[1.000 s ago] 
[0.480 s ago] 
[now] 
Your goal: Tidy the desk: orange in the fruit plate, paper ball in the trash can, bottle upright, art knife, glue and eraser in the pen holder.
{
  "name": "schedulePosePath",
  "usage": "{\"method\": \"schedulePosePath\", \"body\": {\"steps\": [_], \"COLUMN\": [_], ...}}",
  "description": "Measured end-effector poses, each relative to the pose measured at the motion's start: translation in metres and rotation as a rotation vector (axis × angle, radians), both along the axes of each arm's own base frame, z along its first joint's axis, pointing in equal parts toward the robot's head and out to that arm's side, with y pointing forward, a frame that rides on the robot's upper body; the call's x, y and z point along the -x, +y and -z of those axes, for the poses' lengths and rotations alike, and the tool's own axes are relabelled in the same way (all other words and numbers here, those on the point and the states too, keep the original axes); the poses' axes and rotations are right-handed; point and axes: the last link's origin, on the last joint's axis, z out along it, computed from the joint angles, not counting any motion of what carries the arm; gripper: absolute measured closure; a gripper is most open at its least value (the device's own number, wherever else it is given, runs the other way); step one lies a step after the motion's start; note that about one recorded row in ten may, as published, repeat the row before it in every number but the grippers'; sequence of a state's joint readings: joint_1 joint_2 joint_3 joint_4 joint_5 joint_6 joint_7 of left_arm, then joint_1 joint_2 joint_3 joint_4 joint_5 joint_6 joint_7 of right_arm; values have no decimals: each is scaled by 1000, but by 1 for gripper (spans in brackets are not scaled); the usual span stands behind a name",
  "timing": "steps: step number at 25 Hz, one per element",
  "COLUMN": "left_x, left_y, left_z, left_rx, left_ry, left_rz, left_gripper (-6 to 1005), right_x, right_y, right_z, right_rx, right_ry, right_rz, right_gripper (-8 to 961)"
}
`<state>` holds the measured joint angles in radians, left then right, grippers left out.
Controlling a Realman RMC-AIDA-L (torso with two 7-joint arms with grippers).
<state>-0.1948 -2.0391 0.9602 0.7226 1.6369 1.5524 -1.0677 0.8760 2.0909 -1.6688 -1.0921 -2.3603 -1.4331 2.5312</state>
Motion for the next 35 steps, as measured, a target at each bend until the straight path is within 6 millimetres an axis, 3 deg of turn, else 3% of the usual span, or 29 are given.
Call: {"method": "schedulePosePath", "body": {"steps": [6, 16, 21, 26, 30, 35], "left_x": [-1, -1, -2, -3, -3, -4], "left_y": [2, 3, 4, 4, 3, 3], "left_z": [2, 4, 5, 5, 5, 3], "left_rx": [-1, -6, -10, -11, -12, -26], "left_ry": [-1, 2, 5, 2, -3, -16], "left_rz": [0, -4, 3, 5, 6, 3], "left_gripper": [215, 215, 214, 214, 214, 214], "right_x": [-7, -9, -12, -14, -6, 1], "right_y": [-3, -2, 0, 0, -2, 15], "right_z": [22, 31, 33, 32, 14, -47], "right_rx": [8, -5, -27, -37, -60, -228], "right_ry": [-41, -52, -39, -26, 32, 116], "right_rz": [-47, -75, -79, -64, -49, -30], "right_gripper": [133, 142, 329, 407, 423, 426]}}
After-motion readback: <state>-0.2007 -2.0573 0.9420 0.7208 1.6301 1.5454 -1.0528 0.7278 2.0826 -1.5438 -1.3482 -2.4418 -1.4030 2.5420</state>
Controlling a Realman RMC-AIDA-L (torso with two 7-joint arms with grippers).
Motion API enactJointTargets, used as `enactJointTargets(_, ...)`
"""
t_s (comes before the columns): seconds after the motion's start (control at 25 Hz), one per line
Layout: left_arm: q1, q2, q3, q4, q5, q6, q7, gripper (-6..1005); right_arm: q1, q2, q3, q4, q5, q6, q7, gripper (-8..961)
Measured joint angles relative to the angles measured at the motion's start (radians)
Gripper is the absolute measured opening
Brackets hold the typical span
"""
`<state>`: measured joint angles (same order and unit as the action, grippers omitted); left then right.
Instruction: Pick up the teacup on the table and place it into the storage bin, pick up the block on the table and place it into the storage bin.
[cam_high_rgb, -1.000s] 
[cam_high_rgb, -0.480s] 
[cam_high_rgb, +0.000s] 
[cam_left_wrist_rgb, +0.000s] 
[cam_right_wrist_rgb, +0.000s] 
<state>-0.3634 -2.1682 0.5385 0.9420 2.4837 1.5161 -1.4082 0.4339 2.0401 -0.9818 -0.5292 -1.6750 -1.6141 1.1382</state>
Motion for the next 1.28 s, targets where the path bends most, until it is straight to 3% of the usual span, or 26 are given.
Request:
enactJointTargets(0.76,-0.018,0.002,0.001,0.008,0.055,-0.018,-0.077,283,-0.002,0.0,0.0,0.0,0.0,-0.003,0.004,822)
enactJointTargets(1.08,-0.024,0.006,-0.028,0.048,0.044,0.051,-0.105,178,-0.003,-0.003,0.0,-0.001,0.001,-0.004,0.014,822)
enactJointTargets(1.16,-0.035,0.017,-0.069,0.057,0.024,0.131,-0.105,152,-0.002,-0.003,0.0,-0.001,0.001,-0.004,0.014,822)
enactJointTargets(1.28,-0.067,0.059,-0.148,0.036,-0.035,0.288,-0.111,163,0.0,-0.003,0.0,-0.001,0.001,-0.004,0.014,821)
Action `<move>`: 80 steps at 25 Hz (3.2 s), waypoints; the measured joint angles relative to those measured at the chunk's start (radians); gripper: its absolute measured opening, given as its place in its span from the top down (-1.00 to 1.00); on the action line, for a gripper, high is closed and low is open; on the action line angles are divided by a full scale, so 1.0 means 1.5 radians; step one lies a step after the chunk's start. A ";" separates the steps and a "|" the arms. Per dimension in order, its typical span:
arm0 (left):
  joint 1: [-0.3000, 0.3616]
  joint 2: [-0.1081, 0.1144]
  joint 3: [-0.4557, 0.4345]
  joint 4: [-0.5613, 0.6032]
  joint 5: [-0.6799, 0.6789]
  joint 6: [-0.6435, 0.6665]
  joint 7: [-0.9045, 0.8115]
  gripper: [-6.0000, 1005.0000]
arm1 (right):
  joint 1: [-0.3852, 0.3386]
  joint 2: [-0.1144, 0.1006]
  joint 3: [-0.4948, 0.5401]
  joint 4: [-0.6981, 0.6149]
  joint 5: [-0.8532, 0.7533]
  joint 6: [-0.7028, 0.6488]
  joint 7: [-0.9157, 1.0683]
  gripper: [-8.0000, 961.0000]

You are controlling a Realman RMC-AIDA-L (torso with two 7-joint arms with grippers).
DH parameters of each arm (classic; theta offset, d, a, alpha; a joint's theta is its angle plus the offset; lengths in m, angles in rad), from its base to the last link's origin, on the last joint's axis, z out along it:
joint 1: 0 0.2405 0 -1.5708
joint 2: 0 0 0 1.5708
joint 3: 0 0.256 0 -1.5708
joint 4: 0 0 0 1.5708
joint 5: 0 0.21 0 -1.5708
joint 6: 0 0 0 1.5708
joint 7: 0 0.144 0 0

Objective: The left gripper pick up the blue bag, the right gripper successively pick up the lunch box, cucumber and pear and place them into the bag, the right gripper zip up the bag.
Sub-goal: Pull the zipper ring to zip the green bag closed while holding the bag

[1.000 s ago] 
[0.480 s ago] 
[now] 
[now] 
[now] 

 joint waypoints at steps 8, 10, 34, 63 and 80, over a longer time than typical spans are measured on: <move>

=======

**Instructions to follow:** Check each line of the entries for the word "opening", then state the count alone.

**Your solution:** 2